TASK REQUIREMENTS: Return the data below exactly, stopping after the line with "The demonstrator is".

THE DATA:
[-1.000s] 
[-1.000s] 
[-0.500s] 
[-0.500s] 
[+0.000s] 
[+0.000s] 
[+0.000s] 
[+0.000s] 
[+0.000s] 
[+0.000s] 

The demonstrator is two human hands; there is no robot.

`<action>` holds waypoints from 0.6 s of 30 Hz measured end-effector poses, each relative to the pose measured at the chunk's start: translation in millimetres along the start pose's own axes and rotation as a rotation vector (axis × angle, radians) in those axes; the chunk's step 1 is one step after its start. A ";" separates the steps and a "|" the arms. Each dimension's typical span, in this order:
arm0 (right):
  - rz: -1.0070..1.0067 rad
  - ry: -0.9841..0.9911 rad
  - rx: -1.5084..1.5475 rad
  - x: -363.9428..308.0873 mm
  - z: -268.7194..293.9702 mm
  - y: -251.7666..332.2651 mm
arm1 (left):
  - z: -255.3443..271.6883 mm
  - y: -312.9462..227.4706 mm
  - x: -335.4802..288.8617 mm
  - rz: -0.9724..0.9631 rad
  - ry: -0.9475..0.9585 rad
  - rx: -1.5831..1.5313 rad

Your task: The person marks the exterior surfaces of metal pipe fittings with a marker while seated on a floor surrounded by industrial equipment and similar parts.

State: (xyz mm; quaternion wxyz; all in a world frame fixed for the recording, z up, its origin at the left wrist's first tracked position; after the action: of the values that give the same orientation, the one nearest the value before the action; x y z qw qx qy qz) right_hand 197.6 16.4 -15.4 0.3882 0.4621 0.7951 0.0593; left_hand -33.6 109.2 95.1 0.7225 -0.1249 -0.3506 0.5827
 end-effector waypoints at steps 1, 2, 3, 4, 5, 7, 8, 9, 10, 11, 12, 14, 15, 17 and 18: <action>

PROBLEM SOLUTION:
[-1.000s] 
[-1.000s] 
[-0.500s] 
[-0.500s] 
[+0.000s] 
[+0.000s] 
[+0.000s] 
[+0.000s] 
[+0.000s] 
[+0.000s] 

The demonstrator is two human hands; there is no robot.

This output is complete, and the exercise is done.